If a line in the data below contains the word "camera", copy it out.

## Exercise inputs:

————————

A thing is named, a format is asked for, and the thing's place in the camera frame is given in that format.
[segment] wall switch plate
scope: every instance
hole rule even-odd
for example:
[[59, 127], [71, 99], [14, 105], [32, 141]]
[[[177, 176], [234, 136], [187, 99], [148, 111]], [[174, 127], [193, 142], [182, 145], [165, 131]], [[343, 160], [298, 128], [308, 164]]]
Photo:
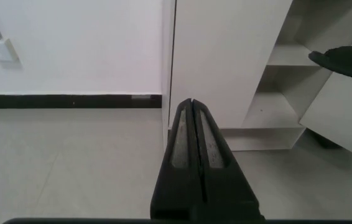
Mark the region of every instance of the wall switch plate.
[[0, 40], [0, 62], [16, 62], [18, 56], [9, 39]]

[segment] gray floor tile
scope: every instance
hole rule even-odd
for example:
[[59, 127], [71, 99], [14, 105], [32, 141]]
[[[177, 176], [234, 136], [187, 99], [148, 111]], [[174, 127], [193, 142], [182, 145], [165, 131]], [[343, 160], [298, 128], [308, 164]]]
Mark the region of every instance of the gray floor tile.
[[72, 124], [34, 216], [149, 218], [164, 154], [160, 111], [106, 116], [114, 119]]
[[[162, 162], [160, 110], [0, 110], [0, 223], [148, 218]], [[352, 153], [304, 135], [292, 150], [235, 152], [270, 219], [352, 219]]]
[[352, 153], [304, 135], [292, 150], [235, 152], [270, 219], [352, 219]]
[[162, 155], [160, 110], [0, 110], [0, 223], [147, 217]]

————————

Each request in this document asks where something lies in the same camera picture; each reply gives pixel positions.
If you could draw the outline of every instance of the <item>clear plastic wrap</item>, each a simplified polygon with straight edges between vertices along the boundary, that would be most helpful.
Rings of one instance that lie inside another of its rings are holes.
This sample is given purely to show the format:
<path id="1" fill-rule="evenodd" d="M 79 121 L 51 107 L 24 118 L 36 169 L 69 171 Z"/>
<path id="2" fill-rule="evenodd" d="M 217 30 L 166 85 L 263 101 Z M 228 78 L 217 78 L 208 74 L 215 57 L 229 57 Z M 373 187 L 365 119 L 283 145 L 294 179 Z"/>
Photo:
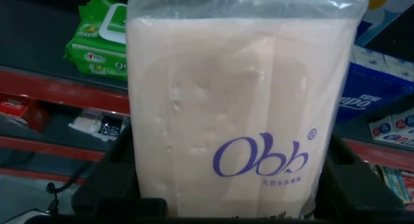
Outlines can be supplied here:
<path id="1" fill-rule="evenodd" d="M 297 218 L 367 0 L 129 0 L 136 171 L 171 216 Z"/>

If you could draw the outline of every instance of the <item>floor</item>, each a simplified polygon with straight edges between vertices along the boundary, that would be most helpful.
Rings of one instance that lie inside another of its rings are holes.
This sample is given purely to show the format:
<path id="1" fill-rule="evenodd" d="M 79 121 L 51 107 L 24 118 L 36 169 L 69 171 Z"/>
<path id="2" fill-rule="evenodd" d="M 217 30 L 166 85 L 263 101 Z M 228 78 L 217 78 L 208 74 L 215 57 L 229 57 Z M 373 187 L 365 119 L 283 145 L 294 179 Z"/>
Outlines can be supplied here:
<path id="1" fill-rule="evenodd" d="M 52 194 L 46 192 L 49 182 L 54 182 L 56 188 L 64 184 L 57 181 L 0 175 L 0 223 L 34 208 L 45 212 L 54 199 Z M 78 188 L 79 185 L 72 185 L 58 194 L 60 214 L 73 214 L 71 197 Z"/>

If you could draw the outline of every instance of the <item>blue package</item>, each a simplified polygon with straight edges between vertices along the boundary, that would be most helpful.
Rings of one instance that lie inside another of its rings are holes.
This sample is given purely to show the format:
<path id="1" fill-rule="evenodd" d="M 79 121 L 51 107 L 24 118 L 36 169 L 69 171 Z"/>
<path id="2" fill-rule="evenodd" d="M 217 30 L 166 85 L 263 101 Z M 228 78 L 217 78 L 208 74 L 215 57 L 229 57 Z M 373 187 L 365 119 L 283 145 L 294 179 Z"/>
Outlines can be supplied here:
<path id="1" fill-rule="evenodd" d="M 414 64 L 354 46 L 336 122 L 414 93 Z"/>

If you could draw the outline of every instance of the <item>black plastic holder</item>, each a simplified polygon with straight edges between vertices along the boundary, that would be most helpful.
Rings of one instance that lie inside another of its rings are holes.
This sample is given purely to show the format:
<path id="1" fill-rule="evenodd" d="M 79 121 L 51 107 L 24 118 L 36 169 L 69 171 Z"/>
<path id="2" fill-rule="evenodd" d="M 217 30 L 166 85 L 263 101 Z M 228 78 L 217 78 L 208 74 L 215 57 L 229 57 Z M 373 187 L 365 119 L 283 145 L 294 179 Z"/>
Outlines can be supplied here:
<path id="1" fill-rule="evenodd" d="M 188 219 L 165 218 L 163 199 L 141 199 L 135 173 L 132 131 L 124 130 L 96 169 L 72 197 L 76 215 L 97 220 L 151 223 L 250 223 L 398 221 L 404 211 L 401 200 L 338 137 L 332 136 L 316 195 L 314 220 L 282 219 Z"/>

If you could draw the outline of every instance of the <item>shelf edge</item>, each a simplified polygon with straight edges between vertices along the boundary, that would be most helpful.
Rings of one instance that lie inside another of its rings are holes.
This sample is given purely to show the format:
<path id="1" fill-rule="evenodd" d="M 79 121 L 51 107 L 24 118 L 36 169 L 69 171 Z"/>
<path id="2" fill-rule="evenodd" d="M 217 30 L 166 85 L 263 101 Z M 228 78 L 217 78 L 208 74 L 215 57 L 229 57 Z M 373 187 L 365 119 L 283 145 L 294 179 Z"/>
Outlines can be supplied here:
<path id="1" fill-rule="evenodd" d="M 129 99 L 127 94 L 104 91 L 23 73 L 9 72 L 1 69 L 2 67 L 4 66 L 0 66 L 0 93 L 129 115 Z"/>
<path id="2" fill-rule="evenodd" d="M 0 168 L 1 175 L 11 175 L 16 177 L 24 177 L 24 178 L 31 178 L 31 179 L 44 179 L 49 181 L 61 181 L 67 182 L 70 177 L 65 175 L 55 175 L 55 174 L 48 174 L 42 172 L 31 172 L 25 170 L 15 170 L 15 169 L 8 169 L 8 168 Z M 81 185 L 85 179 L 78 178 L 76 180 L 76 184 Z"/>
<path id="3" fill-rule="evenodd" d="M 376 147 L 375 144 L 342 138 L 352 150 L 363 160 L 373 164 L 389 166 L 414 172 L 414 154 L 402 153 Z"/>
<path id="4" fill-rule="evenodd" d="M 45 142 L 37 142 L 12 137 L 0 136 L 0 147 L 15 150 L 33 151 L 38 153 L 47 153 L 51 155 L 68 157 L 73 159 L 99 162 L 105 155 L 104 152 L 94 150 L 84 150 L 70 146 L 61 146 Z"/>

————————

## Answer space:
A thing is named, a format is asked for, and the thing's place in the camera frame is given in that format.
Each request in this document asks where something lies in the same camera picture; each reply gives pixel positions.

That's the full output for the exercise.